Under the dwarf-rootstock dense planting method, existing apple detection models for intelligent harvesting suffer from excessive parameter counts that hinder deployment on resource-constrained devices, while lightweight alternatives often sacrifice detection accuracy. To address this dilemma, this paper proposes YOLO-SPM, a lightweight apple detection model based on the YOLOv12n architecture, specifically designed for complex orchard environments.
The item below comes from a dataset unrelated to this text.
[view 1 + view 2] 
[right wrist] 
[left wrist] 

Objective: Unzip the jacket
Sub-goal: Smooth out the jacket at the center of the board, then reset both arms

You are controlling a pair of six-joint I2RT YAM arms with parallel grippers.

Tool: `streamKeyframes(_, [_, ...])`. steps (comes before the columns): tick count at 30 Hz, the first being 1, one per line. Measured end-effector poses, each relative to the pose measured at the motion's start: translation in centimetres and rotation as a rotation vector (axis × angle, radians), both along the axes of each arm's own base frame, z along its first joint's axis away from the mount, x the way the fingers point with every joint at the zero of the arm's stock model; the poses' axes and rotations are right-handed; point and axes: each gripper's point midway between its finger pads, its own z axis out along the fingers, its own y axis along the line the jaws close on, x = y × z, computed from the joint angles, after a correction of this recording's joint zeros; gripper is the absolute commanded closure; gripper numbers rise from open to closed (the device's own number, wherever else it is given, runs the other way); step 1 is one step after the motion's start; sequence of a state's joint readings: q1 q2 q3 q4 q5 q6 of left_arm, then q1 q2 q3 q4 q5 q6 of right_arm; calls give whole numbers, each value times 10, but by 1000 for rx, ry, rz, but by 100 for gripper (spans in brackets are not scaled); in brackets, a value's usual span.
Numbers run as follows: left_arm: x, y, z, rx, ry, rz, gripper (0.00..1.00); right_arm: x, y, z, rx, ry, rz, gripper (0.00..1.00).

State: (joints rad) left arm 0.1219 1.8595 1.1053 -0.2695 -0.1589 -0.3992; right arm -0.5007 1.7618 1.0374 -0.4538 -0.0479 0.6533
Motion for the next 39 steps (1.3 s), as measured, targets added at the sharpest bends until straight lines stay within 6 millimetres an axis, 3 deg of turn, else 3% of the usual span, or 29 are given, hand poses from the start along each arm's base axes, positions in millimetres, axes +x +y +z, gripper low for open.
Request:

The core innovation lies in a problem-driven, three-stage collaborative optimization strategy: first, PConv is introduced to replace standard convolutions in the A2C2f module, reducing computational redundancy by exploiting channel-wise feature similarity of apple targets; second, the parameter-free SimAM attention mechanism is embedded in the neck network to enhance the model’s focus on occluded fruit features without increasing model size, while MBConv is integrated into the detection head to further reduce computational cost; third, WIoU v3 is adopted as the loss function to compensate for the accuracy loss incurred by lightweight design through its dynamic focusing mechanism on difficult samples. This complementary design ensures that each module addresses a distinct bottleneck of the native YOLOv12n in orchard scenarios, achieving a balance between efficiency and accuracy rather than simple module stacking. Experimental results demonstrate that YOLO-SPM achieves a precision of 92.8% and mAP@0.5 of 93.1%, outperforming the baseline by 4.8 and 5.3 percentage points, respectively, while reducing parameter count, FLOPs, and memory footprint by 40.2%, 35.4%, and 41.8%. This study provides a feasible solution for high-precision apple identification in dwarf-rootstock dense planting orchard environments, with the potential for integration into automated harvesting systems upon future on-device validation.